MIT CRE — 11.S969 Commercial Real Estate Investment Strategy

Group Presentation #1

Assignment

Your team is launching an investment vehicle to acquire and manage open-air retail (neighborhood centers and strip centers) in a single U.S. metropolitan statistical area (MSA). The fund has an indefinite hold period similar to a public Real Estate Investment Trust (REIT).

Your assignment is to choose a specific market and submarket based on the criteria outlined below and make the case for why your chosen MSA & submarket will outperform on a risk-adjusted basis over a 10-to-20-year investment horizon.

Open-Air Retail

Your fund targets neighborhood centers (typically grocery-anchored or drugstore-anchored multi-tenant centers) and strip centers (smaller open-air centers, anchored or unanchored). These two formats represent the largest retail subtypes by square footage nationally and have demonstrated consistent vacancy compression over the past decade.

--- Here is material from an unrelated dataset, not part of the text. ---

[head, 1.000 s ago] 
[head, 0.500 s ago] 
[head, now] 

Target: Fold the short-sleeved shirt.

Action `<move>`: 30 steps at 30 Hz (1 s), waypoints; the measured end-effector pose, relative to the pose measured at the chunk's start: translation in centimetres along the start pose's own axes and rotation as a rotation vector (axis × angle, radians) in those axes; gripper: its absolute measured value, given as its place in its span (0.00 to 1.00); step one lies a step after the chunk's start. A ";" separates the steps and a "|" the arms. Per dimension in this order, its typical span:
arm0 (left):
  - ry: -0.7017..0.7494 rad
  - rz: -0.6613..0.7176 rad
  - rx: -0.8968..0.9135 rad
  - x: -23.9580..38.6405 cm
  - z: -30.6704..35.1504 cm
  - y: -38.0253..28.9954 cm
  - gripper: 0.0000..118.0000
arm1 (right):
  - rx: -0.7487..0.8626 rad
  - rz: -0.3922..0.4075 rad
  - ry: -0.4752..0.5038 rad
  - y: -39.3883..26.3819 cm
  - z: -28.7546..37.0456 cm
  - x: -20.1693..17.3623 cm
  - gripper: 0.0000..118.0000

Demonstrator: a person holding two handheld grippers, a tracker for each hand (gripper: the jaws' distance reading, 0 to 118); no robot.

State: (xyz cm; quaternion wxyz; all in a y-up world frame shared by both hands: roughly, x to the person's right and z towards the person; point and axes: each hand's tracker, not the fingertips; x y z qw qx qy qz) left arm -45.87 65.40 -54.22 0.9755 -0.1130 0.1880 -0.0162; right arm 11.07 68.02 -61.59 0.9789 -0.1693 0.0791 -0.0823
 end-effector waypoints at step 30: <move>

Excluded: Enclosed malls, lifestyle centers, power centers, and single-tenant/NNN. Suggested format overview & recent history:

Deliverables

Each team delivers an in-class presentation (PowerPoint style) with a 3-page (max) bullet point memo outlining key points. Each team member is expected to prepare and present at least one slide.

MSA Selection & Thesis

Present the demographic, economic, and supply-side case for your chosen MSA over a 10–20 year investment horizon. Your thesis should address:

  • Population growth and migration trends. Is the MSA gaining or losing people? From where? Is growth driven by domestic migration, international immigration, or natural increase? How sustainable are those drivers?
  • Employment and income dynamics. What industries drive the local economy? Is household income growing? Are there concentrations of employment that create risk?
  • Retail supply context. What is the existing retail inventory per capita? How does recent construction activity compare to absorption? Is the market building new competitive supply or is it constrained?
  • Growth vs. mature market positioning. Where does your MSA fall on the growth-to-mature spectrum, and what does that mean for your strategy?

Suggested Materials

Submarket Targeting

Identify a target submarket and explain why it is positioned for above-market rent growth. Consider:

  • Household income and density. What are the demographics of the trade areas you’re targeting? Higher income supports higher rents and more resilient tenancy.
  • Supply constraints. Are there barriers to new construction (zoning, land cost, entitlement timelines) that protect your assets from competitive supply?
  • Anchor tenant quality. What types of tenants dominate the submarket? Grocery, medical, restaurant, and service tenants are more e-commerce-resistant than discretionary goods retailers.
  • Infill vs. suburban growth corridors. Are you targeting established infill locations with replacement-cost barriers, or newer suburban corridors following rooftop growth?

Suggested Sources

Rent Growth Thesis

Why will rents grow faster than inflation? This is the core of your investment case. Identify the structural factors that support above-inflation rent growth in your target submarkets over a long hold period:

  • Supply constraints. Rising construction costs, limited available land, and the post-2017 retail construction collapse mean very little new competitive supply is being delivered nationally. Is this true in your market specifically?
  • Population growth driving demand. Net in-migration and household formation create incremental demand for retail-serving goods and services. Quantify the population growth trajectory for your MSA.
  • Tenant category resilience. Grocery, restaurant, medical, and personal services tenants are resistant to e-commerce displacement. Is your target submarket anchored by these categories?
  • Below-replacement-cost rents. In many markets, existing retail rents are well below the cost of building new competitive product. This gives landlords pricing power as leases roll.

Suggested Materials

General Economic and Other Conditions

Scope & Constraints

Parameter Constraint
Target format Neighborhood centers and strip centers only
Geography Single MSA & CoStar submarket (your choice)
Hold period Indefinite (perpetual-life REIT structure)
Capital structure Assume 100% equity (no leverage)
Excluded No individual deal proformas; no tenant-level underwriting

Suggested Data Sources

  • CoStar — MSA and submarket-level vacancy, absorption, deliveries, rent, and inventory data by retail subtype (available through MIT CRE)
  • U.S. Census Bureau — Population estimates, American Community Survey (household income, age distribution, migration)
  • Brokerage research (Q4 2025) — CBRE, JLL, Cushman & Wakefield, Colliers national and MSA-level retail market reports
  • FRED / BLS — Employment data, CPI components, wage growth by MSA
  • ICSC / NAREIT — Retail REIT performance data; shopping center metrics

Evaluation Criteria

Presentations will be evaluated on:

  • Clarity of thesis
  • Data discipline
  • Supply-demand reasoning
  • Counterpoint analysis
  • Presentation quality and group participation

Scope: This is a first-class exercise. The goal is not a comprehensive fund pitch—it’s to practice thinking about market selection through the lens of long-term supply-demand dynamics. Keep the analysis focused.